### BRIEF
Nothing but a number belongs in the answer: how many lines of the records below contain the string "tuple".

### RECORDS FOR THIS TASK
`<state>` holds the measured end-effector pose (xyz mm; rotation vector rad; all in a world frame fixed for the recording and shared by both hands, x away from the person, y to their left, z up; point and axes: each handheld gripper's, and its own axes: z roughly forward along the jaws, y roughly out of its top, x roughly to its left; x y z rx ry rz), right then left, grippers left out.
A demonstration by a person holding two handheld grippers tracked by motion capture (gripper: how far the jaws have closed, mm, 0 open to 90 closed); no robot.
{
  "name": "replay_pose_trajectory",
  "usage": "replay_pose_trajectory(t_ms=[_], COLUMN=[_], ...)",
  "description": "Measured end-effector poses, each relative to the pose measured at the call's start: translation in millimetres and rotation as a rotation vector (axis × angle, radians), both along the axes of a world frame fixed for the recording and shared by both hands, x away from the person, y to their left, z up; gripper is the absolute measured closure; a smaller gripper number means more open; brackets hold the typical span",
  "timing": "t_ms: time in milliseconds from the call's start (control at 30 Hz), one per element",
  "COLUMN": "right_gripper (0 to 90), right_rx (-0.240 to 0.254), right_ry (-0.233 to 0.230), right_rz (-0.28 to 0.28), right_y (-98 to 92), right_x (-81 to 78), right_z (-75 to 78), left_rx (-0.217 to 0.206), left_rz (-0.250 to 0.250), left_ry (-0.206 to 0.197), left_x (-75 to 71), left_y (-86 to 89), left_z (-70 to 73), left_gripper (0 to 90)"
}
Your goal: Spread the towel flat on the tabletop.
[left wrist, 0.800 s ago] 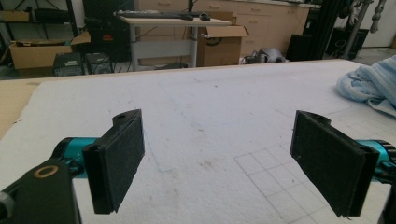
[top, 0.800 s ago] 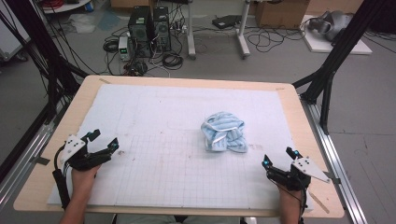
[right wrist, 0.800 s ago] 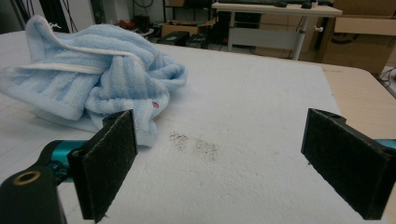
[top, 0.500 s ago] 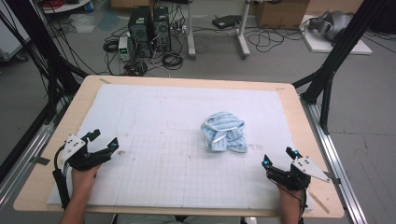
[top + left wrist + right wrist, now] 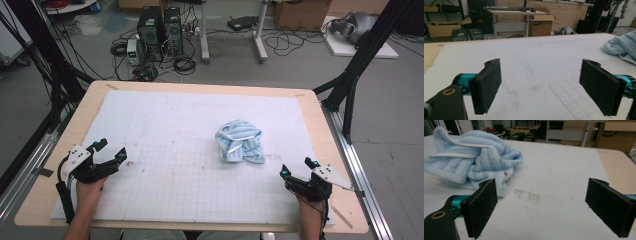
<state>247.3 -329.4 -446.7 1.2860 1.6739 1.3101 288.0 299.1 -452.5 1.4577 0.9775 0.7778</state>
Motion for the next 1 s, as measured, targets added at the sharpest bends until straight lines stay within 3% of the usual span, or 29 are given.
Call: replay_pose_trajectory(t_ms=[33,167,267,300,333,400,467,500,567,633,667,800,867,900,933,967,1000], right_gripper=[9.9,9.9,9.9,9.9,9.9,10.8,15.2,19.7,21.3,29.2,31.0,35.1,39.8,52.8,69.6,69.6,78.7], right_rx=[0.017,0.006,0.012,0.006,0.006,-0.023,-0.032,-0.054,-0.068,-0.106,-0.144,-0.178,-0.203,-0.283,-0.325,-0.325,-0.358], right_ry=[0.001,-0.006,-0.001,0.0,0.0,0.018,0.023,0.037,0.036,0.044,0.068,0.1,0.109,0.11,0.117,0.117,0.122], right_rz=[0.008,0.038,0.083,0.117,0.117,0.165,0.185,0.228,0.241,0.273,0.293,0.333,0.345,0.349,0.347,0.347,0.339], right_y=[3.5,19.4,38.1,52.7,52.7,77.7,85.9,102.2,109.8,124.3,138.2,155.2,165.1,173.7,176.4,176.4,177.6], right_x=[1.6,10.3,25.6,36.7,36.7,52.7,57.6,66.2,70.9,78.9,86.5,96.0,99.9,104.1,105.7,105.7,105.8], right_z=[1.6,9.8,19.3,26.3,26.3,36.1,39.2,44.7,46.8,50.1,51.3,50.1,49.2,47.7,46.6,46.6,45.8], left_rx=[-0.001,-0.001,0.005,0.005,-0.001,-0.002,-0.001,-0.001,-0.002,0.0,-0.001,-0.001,-0.001,-0.001,0.0,-0.001,-0.003], left_rz=[-0.001,0.0,-0.001,-0.002,-0.001,-0.001,0.0,0.0,-0.001,0.002,0.0,0.0,-0.001,0.0,0.0,0.0,-0.001], left_ry=[0.0,-0.001,0.0,0.0,-0.001,0.0,0.0,-0.002,-0.001,0.0,0.001,-0.001,0.001,0.002,0.002,0.002,0.002], left_x=[0.0,-0.1,-0.3,-0.3,-0.2,-0.2,-0.3,-0.2,-0.2,-0.1,-0.1,-0.1,0.0,0.1,0.1,0.0,-0.1], left_y=[0.0,0.0,-0.1,0.0,-0.2,0.2,0.2,0.0,-0.1,0.5,0.5,0.0,0.3,0.6,0.9,1.0,0.8], left_z=[0.0,0.0,0.0,0.0,-0.1,0.0,0.0,-0.1,-0.1,0.0,0.0,0.0,0.0,0.0,0.0,0.0,-0.1], left_gripper=[18.6,18.7,18.9,19.0,19.0,19.1,19.2,19.6,19.9,20.2,20.3,21.0,21.3,21.4,21.4,21.4,21.4])
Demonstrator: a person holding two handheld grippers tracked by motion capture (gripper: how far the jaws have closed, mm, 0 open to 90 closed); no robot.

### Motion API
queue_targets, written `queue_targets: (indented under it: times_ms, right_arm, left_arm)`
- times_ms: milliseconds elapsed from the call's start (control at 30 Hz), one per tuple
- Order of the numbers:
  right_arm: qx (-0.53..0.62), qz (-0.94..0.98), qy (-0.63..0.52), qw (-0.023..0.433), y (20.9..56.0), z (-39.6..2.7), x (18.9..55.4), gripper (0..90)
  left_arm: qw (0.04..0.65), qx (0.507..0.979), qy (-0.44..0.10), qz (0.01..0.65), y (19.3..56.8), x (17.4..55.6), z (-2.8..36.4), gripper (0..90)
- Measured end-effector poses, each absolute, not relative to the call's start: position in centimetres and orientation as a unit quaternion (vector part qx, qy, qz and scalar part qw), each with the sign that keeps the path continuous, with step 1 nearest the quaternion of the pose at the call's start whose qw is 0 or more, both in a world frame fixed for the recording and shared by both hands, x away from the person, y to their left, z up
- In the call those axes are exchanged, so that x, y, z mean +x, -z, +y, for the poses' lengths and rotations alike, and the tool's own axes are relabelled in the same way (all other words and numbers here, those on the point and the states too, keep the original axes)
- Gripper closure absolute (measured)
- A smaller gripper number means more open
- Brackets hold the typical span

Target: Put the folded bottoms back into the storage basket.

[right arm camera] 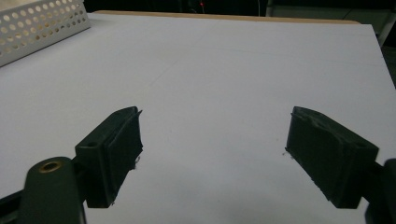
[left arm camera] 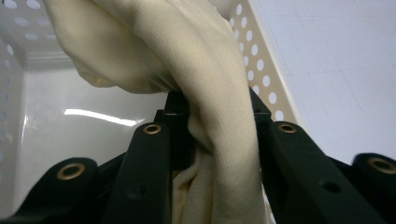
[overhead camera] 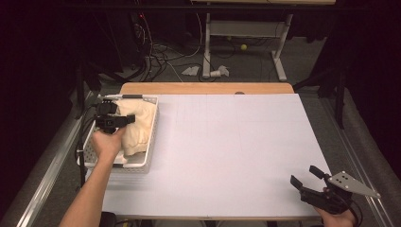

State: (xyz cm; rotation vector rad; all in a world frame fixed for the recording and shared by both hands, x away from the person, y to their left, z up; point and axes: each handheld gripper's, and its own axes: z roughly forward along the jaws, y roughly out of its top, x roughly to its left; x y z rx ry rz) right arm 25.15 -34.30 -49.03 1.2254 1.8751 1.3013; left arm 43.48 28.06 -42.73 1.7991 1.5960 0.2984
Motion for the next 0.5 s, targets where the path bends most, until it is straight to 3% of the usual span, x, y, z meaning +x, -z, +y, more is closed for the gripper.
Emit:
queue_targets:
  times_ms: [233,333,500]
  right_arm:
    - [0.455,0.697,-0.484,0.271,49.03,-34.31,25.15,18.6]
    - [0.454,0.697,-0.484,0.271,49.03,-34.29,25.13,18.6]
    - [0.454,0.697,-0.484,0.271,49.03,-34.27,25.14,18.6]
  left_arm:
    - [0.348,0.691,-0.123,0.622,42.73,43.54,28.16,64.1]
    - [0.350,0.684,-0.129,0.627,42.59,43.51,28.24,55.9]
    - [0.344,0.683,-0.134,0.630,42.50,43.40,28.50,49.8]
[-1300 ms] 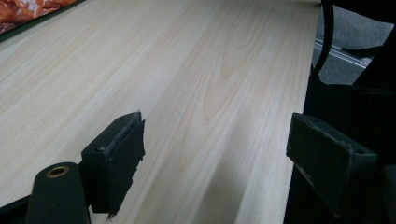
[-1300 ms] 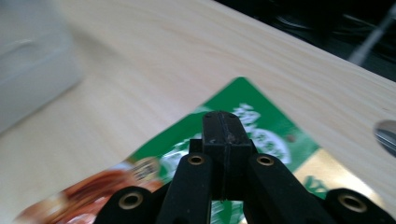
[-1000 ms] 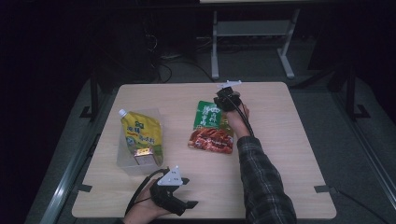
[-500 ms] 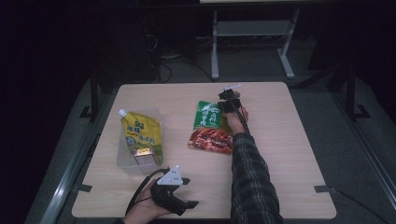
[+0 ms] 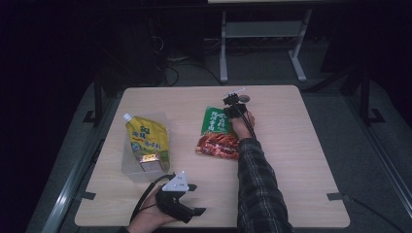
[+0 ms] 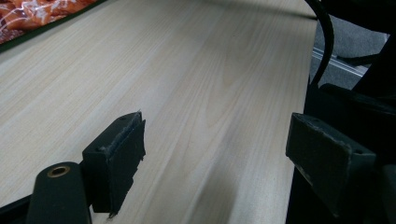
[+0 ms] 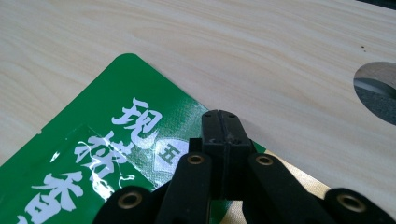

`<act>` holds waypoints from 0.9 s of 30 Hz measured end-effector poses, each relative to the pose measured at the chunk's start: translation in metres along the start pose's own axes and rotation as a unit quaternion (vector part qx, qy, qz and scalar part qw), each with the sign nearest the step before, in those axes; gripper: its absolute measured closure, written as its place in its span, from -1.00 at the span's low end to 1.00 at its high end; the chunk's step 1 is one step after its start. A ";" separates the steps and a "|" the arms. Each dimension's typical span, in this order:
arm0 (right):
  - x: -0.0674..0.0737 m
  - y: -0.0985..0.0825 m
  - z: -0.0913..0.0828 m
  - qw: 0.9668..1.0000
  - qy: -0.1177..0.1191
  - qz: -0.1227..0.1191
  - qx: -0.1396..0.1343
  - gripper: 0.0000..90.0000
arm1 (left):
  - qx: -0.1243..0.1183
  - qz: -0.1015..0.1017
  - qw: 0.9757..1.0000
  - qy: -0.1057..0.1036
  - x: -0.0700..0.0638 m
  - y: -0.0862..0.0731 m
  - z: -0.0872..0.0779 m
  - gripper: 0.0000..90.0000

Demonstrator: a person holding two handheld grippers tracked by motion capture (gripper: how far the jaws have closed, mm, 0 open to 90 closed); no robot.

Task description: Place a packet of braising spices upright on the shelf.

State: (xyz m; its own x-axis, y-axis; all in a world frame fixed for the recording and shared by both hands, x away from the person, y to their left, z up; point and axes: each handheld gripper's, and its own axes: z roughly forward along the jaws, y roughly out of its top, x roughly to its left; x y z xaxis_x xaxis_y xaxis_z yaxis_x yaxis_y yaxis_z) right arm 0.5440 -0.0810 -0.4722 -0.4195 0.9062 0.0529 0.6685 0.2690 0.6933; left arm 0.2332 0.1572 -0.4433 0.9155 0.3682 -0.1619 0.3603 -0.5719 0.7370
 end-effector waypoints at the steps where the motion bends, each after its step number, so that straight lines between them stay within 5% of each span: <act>1: -0.001 -0.002 -0.001 1.000 0.005 0.003 0.000 1.00 | -0.001 -0.001 1.000 0.000 0.000 0.000 0.000 -0.58; 11: 0.009 -0.011 -0.010 0.998 0.029 -0.050 0.000 1.00 | 0.000 -0.002 1.000 0.002 0.000 0.000 0.001 -0.58; 18: 0.026 -0.028 -0.027 0.992 0.066 -0.112 0.002 1.00 | -0.007 -0.007 1.000 0.010 0.001 0.001 0.001 -0.58; 27: 0.035 -0.056 -0.054 0.983 0.100 -0.156 0.002 1.00 | -0.007 -0.010 0.999 0.030 0.005 0.006 0.004 -0.58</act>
State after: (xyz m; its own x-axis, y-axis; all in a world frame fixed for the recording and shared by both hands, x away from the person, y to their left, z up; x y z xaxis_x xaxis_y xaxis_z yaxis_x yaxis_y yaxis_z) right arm 0.4585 -0.0818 -0.4703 -0.7161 0.6976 -0.0219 0.4901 0.5249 0.6959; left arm 0.2403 0.1526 -0.4421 0.8953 0.4235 -0.1380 0.3766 -0.5541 0.7424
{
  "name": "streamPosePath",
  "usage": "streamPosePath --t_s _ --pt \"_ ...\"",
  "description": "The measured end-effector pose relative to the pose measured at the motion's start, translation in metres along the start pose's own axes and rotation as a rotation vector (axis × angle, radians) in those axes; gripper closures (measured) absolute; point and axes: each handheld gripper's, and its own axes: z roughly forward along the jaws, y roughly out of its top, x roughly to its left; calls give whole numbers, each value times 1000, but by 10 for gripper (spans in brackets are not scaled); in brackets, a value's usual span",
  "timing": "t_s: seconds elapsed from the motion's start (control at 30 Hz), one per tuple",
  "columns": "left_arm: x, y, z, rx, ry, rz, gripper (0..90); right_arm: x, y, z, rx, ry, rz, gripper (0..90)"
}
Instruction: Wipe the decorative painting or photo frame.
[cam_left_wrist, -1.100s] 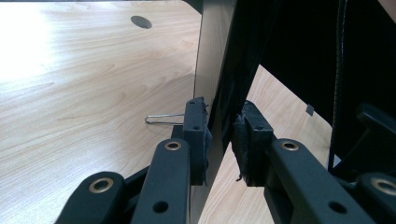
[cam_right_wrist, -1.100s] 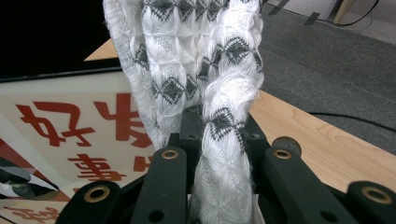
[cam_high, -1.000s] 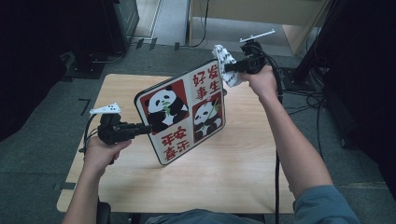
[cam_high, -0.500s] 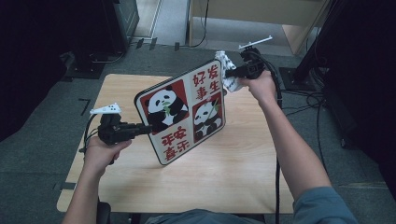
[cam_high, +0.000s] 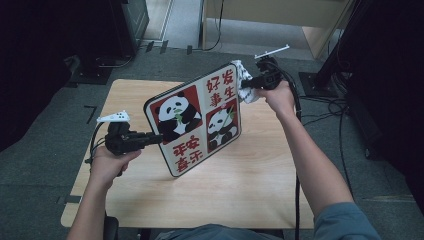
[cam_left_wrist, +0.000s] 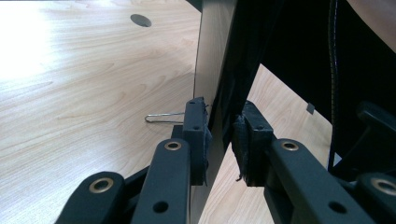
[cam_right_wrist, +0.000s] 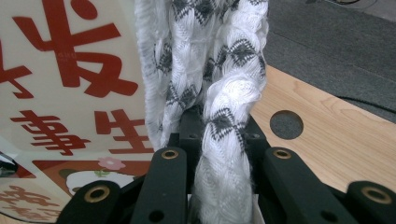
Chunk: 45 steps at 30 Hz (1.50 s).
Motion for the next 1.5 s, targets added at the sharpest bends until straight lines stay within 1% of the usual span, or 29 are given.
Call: streamPosePath --t_s 0.17,0.2,0.23,0.37,0.43,0.53,0.83,0.9,1.2,1.27,1.33,1.37,1.5 --pt "0 0 0 2 0 0 767 -2 -4 2 4 7 3 783" --pt "0 0 0 2 0 0 767 -1 -5 3 8 6 10 783" --pt "0 0 0 2 0 1 766 -2 -6 3 6 7 5 783" --pt "0 0 0 2 1 0 766 -3 -10 5 11 12 12 783" --pt "0 0 0 3 1 -1 767 -4 -12 7 22 12 8 783" --pt "0 0 1 3 0 -1 767 -5 -14 7 15 17 11 783" --pt "0 0 1 2 1 -1 767 -8 -23 13 33 26 20 783" --pt "0 0 1 1 1 -2 767 -8 -25 14 42 21 20 783" --pt "0 0 1 1 1 -2 767 -10 -34 19 37 25 29 783" --pt "0 0 1 1 1 -2 767 -11 -36 21 30 28 19 783" --pt "0 0 2 1 1 -2 766 -11 -38 22 37 26 15 783" --pt "0 0 2 1 1 -2 767 -11 -39 23 30 26 16 783" --pt "0 0 2 1 1 -1 767 -13 -44 25 35 28 17 783"
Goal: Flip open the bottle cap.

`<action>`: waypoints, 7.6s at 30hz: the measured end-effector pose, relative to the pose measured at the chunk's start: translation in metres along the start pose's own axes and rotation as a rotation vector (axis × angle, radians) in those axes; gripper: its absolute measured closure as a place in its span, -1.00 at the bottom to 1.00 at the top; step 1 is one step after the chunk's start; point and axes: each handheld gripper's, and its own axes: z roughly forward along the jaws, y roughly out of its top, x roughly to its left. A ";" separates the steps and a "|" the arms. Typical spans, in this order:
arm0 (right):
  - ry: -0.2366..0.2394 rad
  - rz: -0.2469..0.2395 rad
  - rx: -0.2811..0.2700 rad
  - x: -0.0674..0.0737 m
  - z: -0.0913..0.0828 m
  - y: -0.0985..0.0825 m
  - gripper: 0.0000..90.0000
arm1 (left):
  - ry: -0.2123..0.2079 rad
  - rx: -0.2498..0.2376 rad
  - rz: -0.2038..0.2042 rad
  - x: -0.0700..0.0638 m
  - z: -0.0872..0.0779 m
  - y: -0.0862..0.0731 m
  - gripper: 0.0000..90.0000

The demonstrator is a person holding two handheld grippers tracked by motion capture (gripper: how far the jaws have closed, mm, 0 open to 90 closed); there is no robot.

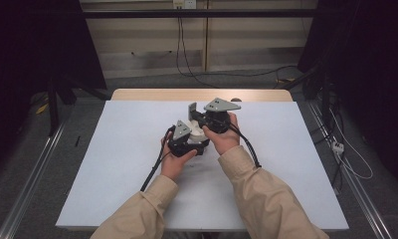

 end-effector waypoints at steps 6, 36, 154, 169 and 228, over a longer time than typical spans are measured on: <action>-0.002 -0.002 0.003 -0.001 0.002 0.000 1.00 | 0.001 0.000 0.000 0.000 0.000 0.000 -0.59; -0.008 -0.018 0.013 -0.002 0.011 0.000 1.00 | -0.001 0.001 -0.007 -0.001 0.000 0.000 -0.59; -0.005 -0.021 0.087 -0.008 0.041 0.002 1.00 | 0.001 0.008 -0.013 0.000 0.000 0.000 -0.59; -0.009 -0.022 0.100 -0.007 0.042 0.003 1.00 | 0.002 0.009 -0.009 0.000 0.000 0.000 -0.59; -0.008 0.024 0.087 -0.003 0.007 0.008 0.11 | 0.009 0.059 -0.033 -0.003 -0.029 0.010 -0.82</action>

### RESULT OF THE TASK
2